バーナビーは更にもう一歩踏み込んでみた。
重ねていた指を絡めて握ると、自分の方に引き寄せる。
虎徹の手の甲に柔らかく唇を押し当てながら、上目使いに虎徹を見る。
「それでおじさん、……あなたとなら一度した事があるし、僕としてはとても助かるんですけど…。あなたとならなんの問題もないと思って…。……部屋、いきませんか?」
手の甲にちゅっとリップ音をたててキスをして、その手をテーブルの上に戻す。
「…………」
虎徹が更に眉を寄せた。
どうしていいか分からないというように目を伏せ、テーブルの上に置かれた自分の手を見つめている。
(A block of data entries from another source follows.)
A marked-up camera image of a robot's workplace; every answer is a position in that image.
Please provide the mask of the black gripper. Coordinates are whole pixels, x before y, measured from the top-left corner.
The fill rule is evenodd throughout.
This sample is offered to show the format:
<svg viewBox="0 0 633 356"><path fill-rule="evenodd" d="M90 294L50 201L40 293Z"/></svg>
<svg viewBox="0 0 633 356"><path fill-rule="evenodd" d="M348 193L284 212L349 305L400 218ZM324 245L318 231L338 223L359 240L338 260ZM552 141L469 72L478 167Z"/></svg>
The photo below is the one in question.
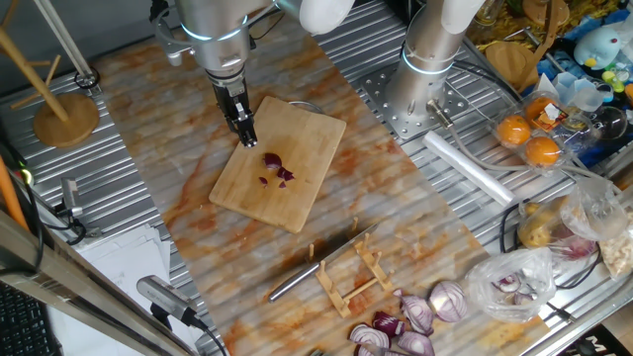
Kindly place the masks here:
<svg viewBox="0 0 633 356"><path fill-rule="evenodd" d="M238 135L245 147L254 147L257 144L257 136L249 105L244 67L229 71L207 69L206 72L213 84L218 106L224 113L230 129Z"/></svg>

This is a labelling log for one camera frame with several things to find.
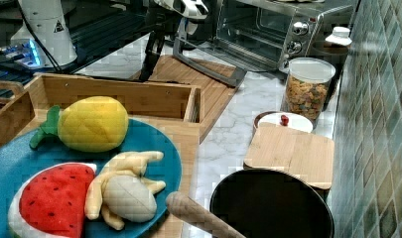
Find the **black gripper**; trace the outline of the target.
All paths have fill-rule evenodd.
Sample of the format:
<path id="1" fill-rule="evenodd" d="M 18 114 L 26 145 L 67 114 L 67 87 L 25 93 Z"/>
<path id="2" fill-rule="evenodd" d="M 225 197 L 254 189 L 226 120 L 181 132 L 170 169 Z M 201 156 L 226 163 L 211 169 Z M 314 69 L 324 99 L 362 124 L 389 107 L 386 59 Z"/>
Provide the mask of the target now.
<path id="1" fill-rule="evenodd" d="M 140 81 L 147 81 L 161 56 L 167 36 L 175 33 L 175 15 L 166 8 L 162 0 L 149 0 L 145 23 L 152 29 L 145 48 L 145 58 L 139 75 Z"/>

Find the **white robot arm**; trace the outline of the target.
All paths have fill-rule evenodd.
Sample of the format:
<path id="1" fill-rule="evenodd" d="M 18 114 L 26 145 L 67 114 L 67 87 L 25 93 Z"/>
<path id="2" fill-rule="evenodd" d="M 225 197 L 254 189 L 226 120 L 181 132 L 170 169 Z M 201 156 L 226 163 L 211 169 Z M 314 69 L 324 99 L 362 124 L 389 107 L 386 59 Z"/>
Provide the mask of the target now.
<path id="1" fill-rule="evenodd" d="M 11 38 L 14 44 L 25 43 L 31 53 L 23 62 L 28 68 L 61 70 L 77 59 L 66 26 L 61 0 L 17 0 L 23 26 Z M 149 0 L 147 23 L 153 27 L 145 49 L 138 81 L 147 81 L 159 60 L 165 37 L 176 31 L 175 19 L 205 20 L 209 10 L 202 0 Z"/>

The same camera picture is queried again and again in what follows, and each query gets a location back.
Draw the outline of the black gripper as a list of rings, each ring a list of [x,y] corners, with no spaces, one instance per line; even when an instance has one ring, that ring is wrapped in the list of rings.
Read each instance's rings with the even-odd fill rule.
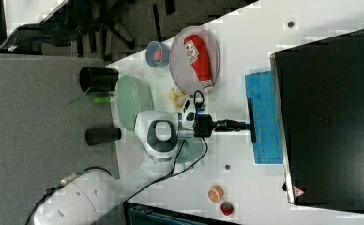
[[[216,126],[226,127],[214,127],[214,121],[208,114],[197,115],[193,124],[194,136],[209,138],[212,135],[213,128],[214,132],[240,132],[242,130],[246,130],[246,123],[236,120],[218,120],[215,124]]]

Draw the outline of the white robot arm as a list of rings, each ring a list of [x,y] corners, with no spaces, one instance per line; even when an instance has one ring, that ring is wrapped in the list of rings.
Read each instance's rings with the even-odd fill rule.
[[[102,169],[86,169],[63,179],[33,211],[33,225],[92,225],[140,191],[172,177],[181,138],[249,129],[245,122],[214,121],[194,111],[139,112],[134,132],[144,148],[141,166],[123,179]]]

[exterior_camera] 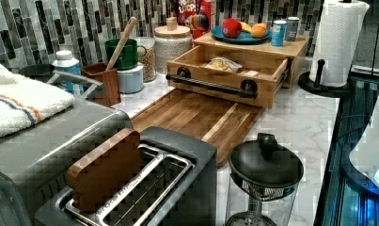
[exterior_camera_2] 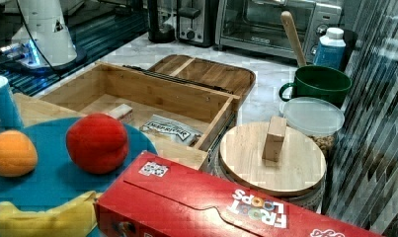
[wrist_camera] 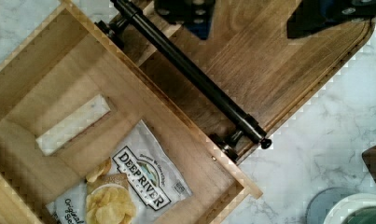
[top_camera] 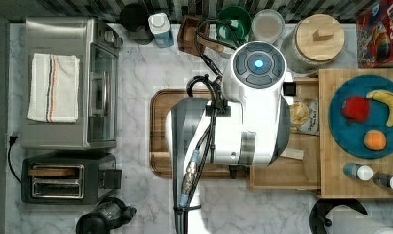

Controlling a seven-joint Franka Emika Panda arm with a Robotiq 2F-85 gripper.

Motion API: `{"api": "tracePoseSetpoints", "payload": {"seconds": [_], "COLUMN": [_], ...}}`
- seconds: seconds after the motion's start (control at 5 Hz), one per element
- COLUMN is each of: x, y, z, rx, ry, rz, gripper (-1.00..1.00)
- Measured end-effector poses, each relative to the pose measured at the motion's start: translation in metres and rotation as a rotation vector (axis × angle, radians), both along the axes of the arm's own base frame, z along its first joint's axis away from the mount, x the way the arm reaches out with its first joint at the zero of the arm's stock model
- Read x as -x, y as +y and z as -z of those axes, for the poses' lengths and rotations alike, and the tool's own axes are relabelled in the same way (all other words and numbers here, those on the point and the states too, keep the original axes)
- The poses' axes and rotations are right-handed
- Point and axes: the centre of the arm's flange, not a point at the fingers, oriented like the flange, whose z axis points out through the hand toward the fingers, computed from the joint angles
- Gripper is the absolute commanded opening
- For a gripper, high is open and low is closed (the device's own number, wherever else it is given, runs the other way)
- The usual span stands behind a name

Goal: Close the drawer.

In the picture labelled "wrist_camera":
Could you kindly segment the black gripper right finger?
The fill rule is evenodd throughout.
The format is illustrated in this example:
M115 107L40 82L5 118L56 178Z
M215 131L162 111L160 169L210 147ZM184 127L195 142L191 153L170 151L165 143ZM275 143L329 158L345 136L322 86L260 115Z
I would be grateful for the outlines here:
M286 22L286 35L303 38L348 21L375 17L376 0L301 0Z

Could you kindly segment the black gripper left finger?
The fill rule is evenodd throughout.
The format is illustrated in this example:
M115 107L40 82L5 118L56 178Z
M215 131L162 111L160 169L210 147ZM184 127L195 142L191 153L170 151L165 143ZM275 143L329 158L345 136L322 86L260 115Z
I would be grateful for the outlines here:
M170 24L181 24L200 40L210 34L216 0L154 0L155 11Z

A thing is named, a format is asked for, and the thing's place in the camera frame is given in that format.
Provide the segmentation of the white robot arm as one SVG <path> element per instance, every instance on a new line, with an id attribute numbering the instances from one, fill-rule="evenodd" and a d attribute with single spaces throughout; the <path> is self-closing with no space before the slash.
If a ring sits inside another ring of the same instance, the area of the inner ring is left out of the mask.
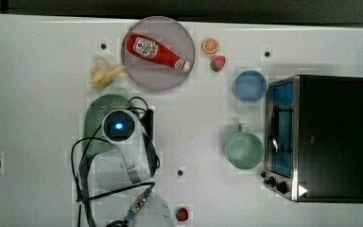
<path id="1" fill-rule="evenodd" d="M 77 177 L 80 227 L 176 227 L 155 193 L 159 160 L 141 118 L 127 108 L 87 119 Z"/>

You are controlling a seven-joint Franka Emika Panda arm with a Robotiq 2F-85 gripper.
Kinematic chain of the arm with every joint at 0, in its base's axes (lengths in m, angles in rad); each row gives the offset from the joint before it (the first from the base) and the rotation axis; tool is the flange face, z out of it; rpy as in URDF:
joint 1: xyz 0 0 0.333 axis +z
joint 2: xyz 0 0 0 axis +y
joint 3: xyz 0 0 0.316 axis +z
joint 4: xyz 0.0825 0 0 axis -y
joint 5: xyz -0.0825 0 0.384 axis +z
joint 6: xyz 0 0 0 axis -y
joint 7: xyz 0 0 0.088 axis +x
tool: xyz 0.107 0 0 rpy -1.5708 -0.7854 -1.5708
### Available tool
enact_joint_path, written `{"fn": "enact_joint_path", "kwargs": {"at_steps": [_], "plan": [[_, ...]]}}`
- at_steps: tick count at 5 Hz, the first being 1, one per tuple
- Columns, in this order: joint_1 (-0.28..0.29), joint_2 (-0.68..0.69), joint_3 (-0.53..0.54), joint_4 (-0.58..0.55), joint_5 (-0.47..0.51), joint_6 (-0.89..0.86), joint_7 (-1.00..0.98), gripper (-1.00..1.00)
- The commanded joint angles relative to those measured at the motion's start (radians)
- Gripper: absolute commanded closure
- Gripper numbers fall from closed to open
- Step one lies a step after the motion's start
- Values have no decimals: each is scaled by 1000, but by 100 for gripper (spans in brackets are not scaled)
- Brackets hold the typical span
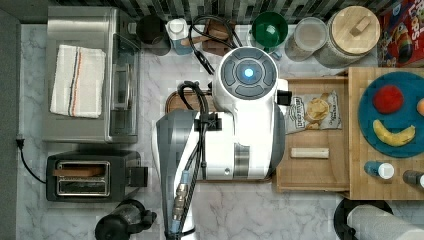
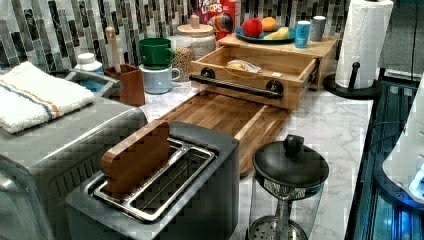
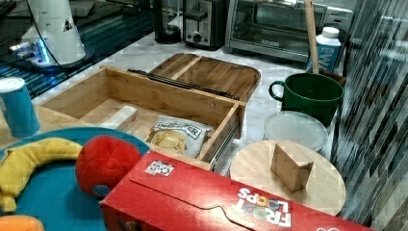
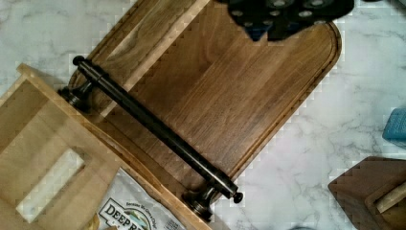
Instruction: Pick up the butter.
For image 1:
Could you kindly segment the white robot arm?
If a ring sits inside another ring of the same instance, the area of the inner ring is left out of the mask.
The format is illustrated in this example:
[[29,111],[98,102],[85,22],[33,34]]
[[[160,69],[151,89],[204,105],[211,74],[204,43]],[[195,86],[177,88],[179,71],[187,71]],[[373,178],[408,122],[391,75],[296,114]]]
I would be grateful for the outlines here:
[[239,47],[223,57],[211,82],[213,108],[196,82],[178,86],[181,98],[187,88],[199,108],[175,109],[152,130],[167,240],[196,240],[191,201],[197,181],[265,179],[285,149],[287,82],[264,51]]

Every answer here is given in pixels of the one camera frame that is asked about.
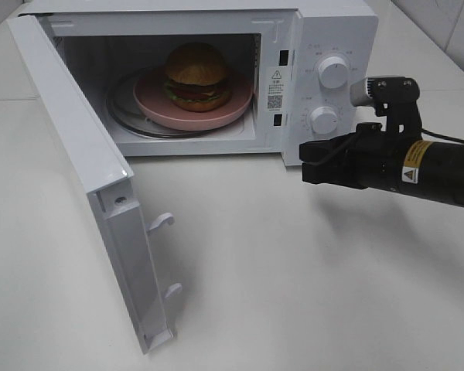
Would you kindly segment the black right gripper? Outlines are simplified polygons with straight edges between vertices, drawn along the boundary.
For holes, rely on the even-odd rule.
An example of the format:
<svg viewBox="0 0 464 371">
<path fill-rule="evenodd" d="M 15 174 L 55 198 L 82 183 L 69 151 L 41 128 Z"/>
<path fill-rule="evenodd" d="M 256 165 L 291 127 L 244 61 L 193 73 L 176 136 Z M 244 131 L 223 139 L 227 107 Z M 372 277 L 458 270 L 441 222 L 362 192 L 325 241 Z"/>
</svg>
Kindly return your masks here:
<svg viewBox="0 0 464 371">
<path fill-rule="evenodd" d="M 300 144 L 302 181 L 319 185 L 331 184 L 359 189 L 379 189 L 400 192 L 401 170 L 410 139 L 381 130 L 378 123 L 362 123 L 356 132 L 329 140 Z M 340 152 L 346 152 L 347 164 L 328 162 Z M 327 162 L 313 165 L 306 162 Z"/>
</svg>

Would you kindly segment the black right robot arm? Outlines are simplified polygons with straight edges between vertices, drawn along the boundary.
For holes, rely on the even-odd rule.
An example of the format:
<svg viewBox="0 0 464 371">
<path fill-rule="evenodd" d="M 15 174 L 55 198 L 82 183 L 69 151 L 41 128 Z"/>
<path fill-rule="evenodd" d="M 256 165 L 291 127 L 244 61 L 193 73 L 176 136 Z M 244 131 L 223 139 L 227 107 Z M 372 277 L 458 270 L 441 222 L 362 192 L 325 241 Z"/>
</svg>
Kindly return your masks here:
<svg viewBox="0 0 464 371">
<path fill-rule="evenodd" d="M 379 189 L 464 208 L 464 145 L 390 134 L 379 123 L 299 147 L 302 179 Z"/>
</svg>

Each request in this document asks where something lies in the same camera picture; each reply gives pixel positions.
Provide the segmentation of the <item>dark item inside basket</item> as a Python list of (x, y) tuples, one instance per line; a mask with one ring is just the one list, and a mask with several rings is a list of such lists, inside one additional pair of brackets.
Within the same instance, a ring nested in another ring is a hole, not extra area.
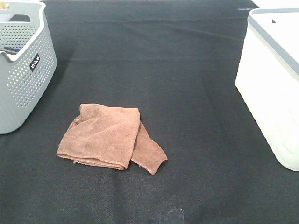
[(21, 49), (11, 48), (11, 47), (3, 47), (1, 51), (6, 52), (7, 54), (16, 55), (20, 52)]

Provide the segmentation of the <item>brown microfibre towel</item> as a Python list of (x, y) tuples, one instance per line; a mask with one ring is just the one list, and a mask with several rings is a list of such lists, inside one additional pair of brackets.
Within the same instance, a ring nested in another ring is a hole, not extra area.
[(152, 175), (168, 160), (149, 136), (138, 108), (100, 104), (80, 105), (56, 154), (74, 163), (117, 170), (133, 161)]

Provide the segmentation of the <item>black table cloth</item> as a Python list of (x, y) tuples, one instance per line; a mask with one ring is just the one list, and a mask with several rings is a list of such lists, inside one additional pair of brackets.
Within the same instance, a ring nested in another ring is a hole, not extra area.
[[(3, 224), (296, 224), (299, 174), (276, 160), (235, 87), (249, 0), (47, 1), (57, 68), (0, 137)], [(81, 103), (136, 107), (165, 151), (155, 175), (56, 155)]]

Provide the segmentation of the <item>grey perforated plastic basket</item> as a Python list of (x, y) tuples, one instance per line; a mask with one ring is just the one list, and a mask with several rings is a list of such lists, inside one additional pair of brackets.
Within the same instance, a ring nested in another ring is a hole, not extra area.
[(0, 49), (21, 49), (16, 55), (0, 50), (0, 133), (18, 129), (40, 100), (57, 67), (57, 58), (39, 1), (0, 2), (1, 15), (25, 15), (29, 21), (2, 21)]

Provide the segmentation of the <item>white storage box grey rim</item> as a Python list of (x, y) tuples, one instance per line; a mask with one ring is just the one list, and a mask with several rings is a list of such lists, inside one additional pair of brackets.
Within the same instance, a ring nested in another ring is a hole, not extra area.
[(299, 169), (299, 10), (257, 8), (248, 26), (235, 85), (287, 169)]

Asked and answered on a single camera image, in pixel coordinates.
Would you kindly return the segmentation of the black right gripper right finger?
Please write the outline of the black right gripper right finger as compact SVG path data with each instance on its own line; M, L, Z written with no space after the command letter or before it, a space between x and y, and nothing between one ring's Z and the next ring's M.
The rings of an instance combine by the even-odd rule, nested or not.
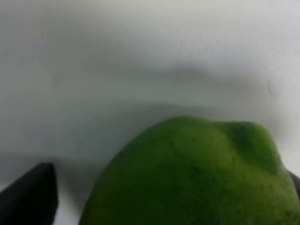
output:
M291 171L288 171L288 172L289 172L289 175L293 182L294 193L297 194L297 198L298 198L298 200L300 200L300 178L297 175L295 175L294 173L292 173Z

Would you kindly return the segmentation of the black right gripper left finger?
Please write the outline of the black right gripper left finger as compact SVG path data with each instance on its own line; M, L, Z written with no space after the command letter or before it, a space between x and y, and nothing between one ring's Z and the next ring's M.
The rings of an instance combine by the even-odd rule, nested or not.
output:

かたり、と小さな音を立てて、バーナビーは椅子を引いて立ち上がった。
「僕、先に部屋に行って待っています。あなたが来なければ、それはそれでかまいません。そのままホテルで休みますので。このバーの支払いは済ませてあります。あなたはこのまま帰って良いんですよ。好きにしてください。これが部屋のカードキーです」
そう言ってジャケットのポケットから銀色に光るカードキーを取り出すと、虎徹の目の前に置く。
「それじゃ…」
「あ、おい…!」
何か言いかけようとする虎徹を右手を挙げて遮ると、バーナビーはそのまま虎徹を置いてバーを出た。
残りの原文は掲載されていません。